School of Medical Sciences, University of Adelaide, Adelaide, South Australia, Australia.
Neurotherapeutics. 2010 Jan;7(1):74-80. doi: 10.1016/j.nurt.2009.10.018.
Although a number of secondary injury factors are known to contribute to the development of morphological injury and functional deficits following traumatic brain injury, accumulating evidence has suggested that neuropeptides, and in particular substance P, may play a critical role. Substance P is released early following acute injury to the CNS as part of a neurogenic inflammatory response. In so doing, it facilitates an increase in the permeability of the blood-brain barrier and the development of vasogenic edema. At the cellular level, substance P has been shown to directly result in neuronal cell death; functionally, substance P has been implicated in learning and memory, mood and anxiety, stress mechanisms, emotion-processing, migraine, emesis, pain, and seizures, all of which may be adversely affected after brain injury. Inhibition of post-traumatic substance P activity, either by preventing release or by antagonism of the neurokinin-1 receptor, has consistently resulted in a profound decrease in development of edema and marked improvements in functional outcome. This review summarizes the current evidence supporting a role for substance P in acute brain injury.

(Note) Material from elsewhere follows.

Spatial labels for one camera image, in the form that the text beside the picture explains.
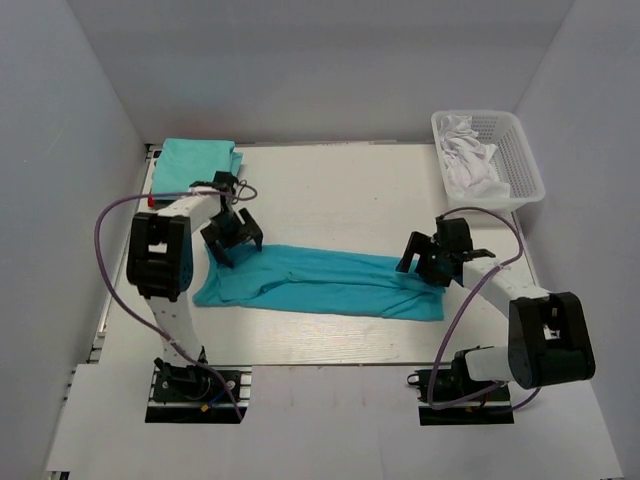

尽管已知许多继发性损伤因素会导致创伤性脑损伤后形态损伤和功能缺陷的发展,但越来越多的证据表明,神经肽,尤其是 P 物质,可能起着关键作用。P 物质在中枢神经系统急性损伤后作为神经源性炎症反应的一部分被早期释放。这样做可以促进血脑屏障通透性的增加和血管源性水肿的发展。在细胞水平上,已证明 P 物质直接导致神经元细胞死亡;在功能上,P 物质与学习和记忆、情绪和焦虑、应激机制、情绪处理、偏头痛、呕吐、疼痛和癫痫有关,这些在脑损伤后都可能受到不利影响。通过防止释放或拮抗神经激肽-1 受体来抑制创伤后 P 物质的活性,始终导致水肿的发展明显减少,并显著改善功能结果。这篇综述总结了支持 P 物质在急性脑损伤中起作用的现有证据。